具なしラーメン、容器は使い捨て、現金NG… 画期的すぎる二郎インスパイア店の出現
「ラーメン二郎」。
港区三田に本店を構えるラーメン店で、1968年創業と50年以上の歴史がある。黄色い看板が目印で、連日行列を成す人気店。
濃厚な豚骨醤油スープに極太の麺、その上に盛られる野菜の山に大きな豚肉。値段は600円(2020年6月21日現在)。そのストロングスタイルな一杯は大変中毒性が高く、そのファンたちは“ジロリアン”と呼ばれるほどだ。
「ラーメン二郎」の人気はラーメン界でも一大ムーブメントになっており、「二郎」に影響を受けた“二郎インスパイア系”が出現したり、カップ麺、チルド麺などが各社から発売されたりしている。

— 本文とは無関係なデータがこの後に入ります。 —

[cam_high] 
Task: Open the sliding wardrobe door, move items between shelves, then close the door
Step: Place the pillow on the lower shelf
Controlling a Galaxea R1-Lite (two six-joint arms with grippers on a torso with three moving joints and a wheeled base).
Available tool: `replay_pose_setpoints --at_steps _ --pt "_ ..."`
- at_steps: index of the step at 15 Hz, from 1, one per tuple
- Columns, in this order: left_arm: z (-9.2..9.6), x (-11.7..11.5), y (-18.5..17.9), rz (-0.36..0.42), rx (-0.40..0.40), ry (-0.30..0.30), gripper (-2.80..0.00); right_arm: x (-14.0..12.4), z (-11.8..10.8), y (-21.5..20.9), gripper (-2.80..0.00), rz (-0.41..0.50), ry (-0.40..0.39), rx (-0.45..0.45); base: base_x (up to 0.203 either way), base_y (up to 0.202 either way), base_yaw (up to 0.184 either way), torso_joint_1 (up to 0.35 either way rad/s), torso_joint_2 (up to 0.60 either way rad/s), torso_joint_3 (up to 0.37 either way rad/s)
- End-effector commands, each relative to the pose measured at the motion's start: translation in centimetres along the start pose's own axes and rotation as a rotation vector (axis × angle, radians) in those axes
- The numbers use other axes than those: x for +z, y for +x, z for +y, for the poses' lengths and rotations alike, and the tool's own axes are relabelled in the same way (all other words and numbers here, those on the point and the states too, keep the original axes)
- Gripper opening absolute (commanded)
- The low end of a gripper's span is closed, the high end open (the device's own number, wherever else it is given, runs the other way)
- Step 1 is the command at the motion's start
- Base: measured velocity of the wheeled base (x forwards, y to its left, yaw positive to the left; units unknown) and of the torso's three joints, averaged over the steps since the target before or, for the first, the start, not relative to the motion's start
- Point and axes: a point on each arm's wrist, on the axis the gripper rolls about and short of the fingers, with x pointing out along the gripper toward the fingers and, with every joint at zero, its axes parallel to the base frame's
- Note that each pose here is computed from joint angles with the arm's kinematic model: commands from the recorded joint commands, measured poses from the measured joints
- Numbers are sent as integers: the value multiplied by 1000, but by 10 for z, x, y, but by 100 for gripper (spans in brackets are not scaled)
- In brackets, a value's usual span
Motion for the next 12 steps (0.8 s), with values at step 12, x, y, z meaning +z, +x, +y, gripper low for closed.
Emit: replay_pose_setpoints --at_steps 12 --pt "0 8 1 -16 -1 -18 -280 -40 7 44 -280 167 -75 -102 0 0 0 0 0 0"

濃厚でとにかく量が多く、値段も安いとあり、学生からサラリーマンまで絶大なる人気を誇る。
“二郎インスパイア系”でひときわ異彩を放つお店
そんな“二郎インスパイア系”のラーメン店で、ひときわ異彩を放つお店がある。
「かけラーメン まさ屋」だ。
2019年10月に蒲田でオープンし、今年4月には渋谷店、7月には池袋店もオープン予定と今勢いのある二郎インスパイア店だ。
ここの特徴は、「麺とスープだけに向き合うために他の全てを排除している」こと。特徴を挙げていくだけで、その特異性を知ることができるだろう。
メインは具のない「かけラーメン」
「二郎」の特徴である大盛りの野菜や肉はなく、麺とスープとノリのみという大変シンプルなラーメンを提供している。チャーシューはトッピングで乗せることができるが、野菜は一切ない。
値段が380円(並)と激安
麺とスープだけに絞っているので、値段がとにかく安い。「かけラーメン(並)」で380円。麺量も200gと十分な量だ。+100円で大盛りも注文可能である。
注文は注文票に書き込んで店員に渡す
麺の太さやスープの味、辛さ、トッピングなど全て注文票に記入する方式を採用している。
「二郎」ならではの煩雑な注文方法を排除し、わかりやすさを重視している。
容器はプラスチックで、レンゲ、紙コップなども全てが使い捨て
ラーメンの器までもが使い捨てであることに驚いた。全て使い捨てにすることで洗い物は一切出ず、ラーメン作りに集中できる。
支払いはクレジットカード、電子マネーのみで、現金NG
現金が使えないので、券売機もなく、店員が準備するカードリーダーを使って会計となる。釣り銭の準備は不要で、会計間違いが起こることはない。
ここまでの徹底したシステムはなかなか見たことがない。これは、とにかく安く、気軽にラーメンを食べられるように各所工夫を重ねた結果だそうだ。
筆者は今回渋谷店を訪れたが、
かけラーメン(並)醤油味 380円
チャーシュー 150円
計 530円
で食べることができた。
「まさ屋」は地域のラーメン戦争を勝ち抜くという考えだけでなく、ラーメンを全方位的に捉えた戦略を取っている。
「ラーメン二郎」のラーメン自体、既に低価格(三田本店で600円)だが、380円となるとカップ麺やチルド麺とも戦える価格帯となる。使い捨て容器については非難の声もあると思うが、それはコンビニのチルド麺も同様、全て使い捨てである(ゴミの問題は当然別途考える必要はあるが)。
お店で作った美味しいラーメンをカップ麺レベルの値段で提供するためには何を排除すべきか、それを極限まで考え抜いた形なのである。
「まさ屋」の取り組みは、その思い切りの良さから賛否両論出ると思うが、これからのラーメン店のあり方のヒントを示しているかもしれない。